The plot isn’t important for our purposes, except to say that Ritter’s Moe Williams is caught between some Communists and the so-called hero, Richard Widmark’s pickpocket Skip McCoy. They want some microfilm that Skip stole from one of their operatives. In the midst of the MacGuffin, Moe sells ties. She is tired and wearing down. Up and down the stairs, up and down the sidewalks, up and down and into the subways of New York City, Moe hauls a briefcase full of cheap neckties to sell to people. She pinches pennies, eats cheaply and has long ago stopped caring about the taste of food.

Moe’s joys are simple and come in a pair: visiting the cemetery and walking amongst the dead she hasn’t known, the respectable people who had the cash to put themselves into a nice plot with a good view and air that doesn’t reek of taxicabs and reverberate with the sound of the El. And she likes to listen to her Victrola, though she can barely crank the thing anymore.

But there is one additional method that Moe employs to get that cemetery plot. It’s a grift: she selling the names of cannons–pickpockets–to the cops. Since she’s everywhere and ignored, she hears plenty, and for that plenty the cops will pay. The crooks who go to Sing Sing don’t even mind–they nod, grumble, and acknowledge that Moe’s on the up-and-up, you gotta do what you gotta do. The money she gets from New York’s finest, rolled in a tight bundle and kept on her day and night, will buy her a cemetery plot next to some banker, under a tree and looking out over a pond or something. For Moe, every little bit helps, every little bit gets her closer to Borges’ sleep and indifference.

Thelma Ritter seems to have been born tired, and in Pickup on South Street, she employs this, this gift if you will, to its greatest and most profound effect. Here, Ritter grabbed what little she had, and ran with it.
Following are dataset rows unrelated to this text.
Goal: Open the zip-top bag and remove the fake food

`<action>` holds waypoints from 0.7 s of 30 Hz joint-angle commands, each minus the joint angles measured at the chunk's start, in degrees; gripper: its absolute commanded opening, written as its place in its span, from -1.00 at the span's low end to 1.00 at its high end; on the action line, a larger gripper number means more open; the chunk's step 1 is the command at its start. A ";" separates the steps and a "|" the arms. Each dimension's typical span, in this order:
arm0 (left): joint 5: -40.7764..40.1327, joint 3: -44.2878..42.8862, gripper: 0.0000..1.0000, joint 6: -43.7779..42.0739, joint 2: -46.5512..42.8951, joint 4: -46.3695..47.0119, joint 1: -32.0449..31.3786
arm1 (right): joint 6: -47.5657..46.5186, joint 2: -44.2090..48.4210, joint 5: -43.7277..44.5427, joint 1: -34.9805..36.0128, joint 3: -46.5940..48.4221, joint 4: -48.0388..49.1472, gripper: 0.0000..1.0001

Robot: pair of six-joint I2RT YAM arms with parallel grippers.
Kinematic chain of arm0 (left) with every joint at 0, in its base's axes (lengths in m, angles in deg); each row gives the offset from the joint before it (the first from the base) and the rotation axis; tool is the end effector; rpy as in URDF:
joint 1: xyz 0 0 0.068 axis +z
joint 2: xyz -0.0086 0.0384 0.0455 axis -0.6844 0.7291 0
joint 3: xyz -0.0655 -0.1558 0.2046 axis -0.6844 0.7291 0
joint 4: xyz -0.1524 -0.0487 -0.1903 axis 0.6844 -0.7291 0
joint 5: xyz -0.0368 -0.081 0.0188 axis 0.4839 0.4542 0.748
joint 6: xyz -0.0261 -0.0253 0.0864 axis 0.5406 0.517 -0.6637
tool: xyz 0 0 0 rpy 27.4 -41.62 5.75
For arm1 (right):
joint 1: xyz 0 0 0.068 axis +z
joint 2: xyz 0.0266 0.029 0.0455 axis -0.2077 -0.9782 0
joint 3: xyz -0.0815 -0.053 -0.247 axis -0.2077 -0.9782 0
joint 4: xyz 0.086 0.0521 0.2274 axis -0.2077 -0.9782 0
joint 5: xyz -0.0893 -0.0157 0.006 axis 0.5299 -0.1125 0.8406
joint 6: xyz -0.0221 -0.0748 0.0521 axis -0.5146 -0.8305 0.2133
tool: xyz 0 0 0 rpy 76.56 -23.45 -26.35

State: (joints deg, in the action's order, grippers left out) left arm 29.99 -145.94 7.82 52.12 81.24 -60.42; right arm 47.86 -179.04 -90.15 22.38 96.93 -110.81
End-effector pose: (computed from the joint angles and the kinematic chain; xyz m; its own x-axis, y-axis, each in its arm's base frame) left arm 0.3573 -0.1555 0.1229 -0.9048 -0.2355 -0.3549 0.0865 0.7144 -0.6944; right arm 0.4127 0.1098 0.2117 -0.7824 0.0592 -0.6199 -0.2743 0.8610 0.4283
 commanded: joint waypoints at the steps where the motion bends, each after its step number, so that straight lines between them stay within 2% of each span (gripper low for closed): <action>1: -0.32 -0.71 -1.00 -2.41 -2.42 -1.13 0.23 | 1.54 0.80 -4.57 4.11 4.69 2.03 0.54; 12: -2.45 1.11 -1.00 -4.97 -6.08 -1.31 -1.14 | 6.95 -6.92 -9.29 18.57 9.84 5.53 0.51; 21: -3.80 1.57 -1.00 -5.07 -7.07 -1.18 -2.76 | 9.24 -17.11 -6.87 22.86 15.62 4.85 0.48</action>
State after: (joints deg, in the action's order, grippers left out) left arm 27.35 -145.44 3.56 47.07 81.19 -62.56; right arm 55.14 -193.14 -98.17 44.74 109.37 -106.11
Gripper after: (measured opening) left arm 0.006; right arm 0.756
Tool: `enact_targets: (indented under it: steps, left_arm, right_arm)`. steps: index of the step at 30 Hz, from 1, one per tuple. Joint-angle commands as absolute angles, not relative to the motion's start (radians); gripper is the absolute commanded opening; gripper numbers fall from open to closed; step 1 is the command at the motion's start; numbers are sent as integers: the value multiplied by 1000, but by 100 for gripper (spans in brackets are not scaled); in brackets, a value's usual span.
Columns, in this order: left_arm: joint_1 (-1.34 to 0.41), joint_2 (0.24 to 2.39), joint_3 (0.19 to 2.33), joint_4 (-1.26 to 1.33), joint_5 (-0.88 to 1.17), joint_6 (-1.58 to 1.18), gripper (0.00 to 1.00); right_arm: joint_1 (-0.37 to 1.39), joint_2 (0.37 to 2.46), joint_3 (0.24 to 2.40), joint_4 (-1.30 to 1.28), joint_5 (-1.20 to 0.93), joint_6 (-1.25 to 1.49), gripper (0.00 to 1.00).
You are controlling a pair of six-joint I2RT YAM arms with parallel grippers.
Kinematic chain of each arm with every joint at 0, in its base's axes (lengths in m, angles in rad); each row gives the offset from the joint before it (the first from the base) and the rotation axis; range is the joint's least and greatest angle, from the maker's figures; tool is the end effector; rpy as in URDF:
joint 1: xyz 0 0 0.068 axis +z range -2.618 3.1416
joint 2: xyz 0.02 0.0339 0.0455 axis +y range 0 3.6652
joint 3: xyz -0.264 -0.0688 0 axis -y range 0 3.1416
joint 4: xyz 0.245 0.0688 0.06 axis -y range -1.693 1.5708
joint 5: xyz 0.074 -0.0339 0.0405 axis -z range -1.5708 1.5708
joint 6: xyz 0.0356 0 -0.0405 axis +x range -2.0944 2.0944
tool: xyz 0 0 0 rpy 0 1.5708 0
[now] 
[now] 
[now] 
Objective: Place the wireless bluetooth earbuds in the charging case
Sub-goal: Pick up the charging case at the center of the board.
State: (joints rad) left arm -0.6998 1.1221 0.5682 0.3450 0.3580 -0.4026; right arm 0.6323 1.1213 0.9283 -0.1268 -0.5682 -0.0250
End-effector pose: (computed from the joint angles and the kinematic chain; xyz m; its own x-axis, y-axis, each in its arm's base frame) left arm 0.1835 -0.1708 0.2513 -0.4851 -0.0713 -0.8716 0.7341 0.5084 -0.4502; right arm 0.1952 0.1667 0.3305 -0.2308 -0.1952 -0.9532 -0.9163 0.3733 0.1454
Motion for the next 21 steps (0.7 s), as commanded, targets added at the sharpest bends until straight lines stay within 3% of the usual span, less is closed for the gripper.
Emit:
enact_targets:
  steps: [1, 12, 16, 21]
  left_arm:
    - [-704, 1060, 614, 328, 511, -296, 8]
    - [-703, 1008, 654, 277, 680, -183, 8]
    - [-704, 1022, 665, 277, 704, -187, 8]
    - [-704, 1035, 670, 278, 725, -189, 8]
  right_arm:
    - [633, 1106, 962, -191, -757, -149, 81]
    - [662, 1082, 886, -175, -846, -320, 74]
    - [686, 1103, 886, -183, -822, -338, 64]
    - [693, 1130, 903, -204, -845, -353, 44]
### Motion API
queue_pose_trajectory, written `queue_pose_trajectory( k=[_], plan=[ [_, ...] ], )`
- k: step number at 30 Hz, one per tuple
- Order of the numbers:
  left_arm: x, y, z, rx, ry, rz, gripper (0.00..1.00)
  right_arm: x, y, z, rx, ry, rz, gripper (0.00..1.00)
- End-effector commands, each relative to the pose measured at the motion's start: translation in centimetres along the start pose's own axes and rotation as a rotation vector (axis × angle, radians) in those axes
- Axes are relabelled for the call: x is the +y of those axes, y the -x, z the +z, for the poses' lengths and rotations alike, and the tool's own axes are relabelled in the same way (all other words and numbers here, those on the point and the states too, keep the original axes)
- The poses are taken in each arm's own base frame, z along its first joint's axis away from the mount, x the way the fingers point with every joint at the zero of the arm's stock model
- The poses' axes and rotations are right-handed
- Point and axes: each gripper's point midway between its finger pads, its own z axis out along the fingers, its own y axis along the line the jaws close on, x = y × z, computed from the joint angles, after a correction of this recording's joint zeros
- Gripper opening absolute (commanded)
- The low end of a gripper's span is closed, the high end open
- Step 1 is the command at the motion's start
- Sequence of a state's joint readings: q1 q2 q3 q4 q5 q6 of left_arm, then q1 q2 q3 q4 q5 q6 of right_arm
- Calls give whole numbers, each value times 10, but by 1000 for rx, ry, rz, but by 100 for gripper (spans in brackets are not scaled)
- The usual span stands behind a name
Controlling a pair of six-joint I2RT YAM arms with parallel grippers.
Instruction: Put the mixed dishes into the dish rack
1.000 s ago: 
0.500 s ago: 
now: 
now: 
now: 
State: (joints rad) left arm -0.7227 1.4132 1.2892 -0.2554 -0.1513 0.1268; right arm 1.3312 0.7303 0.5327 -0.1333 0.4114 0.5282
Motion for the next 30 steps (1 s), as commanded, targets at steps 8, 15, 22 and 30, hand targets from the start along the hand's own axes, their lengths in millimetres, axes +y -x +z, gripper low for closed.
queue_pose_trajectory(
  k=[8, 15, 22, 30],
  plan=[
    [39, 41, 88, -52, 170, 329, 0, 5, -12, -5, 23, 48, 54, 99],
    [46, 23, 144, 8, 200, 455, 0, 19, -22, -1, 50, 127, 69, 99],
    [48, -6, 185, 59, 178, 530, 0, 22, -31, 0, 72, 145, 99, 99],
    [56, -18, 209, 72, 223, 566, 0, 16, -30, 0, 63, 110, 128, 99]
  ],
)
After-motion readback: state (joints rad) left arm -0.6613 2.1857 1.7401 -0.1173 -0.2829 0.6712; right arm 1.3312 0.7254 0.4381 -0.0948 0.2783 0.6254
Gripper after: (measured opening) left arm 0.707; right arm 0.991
Pay attention, now: Moe, tired, aching, lonely as all hell and hoping only for a sip of cheap liquor and five minutes of music, returns home and finds a killer in the shadows. At first, Fuller doesn’t reveal the man we know will end her life. She has certainly seen the man, but she’s resigned to this angel of Death, this clumsy man with rod in his hand, because Moe knows that Death comes in many incarnations, and this is hers. Moe Williams does not tremble or cry for help, nor does she fight back. She has failed to escape from poverty and worse, failed to escape an eternal fate in Potter’s Field. But she shrugs off the irony of this cruel world, summons up the dignity that she has also banked these many years, and reaches for a weary and spectacular grace.

Much as I love Sam Fuller’s movies, he never directed a scene with more powerful emotion than that one. I’m guessing that actors with mantles full of bright Oscars wish they had five minutes like Ritter was given here. Fuller’s Pickup is a great thriller, but it’s also a great movie about the underworld, about the people who scrape by on their wits, kicked around and brutalized (or kicking and brutalizing) every day of their lives. Thelma Ritter brings dignity and pathos to this movie, makes you realize that perhaps the darkness of noir is deeper than cool: it’s painful, depressing, and wearying.

Thelma Ritter was born in Brooklyn on February 14, 1902, and died of a heart attack on February 5, 1969.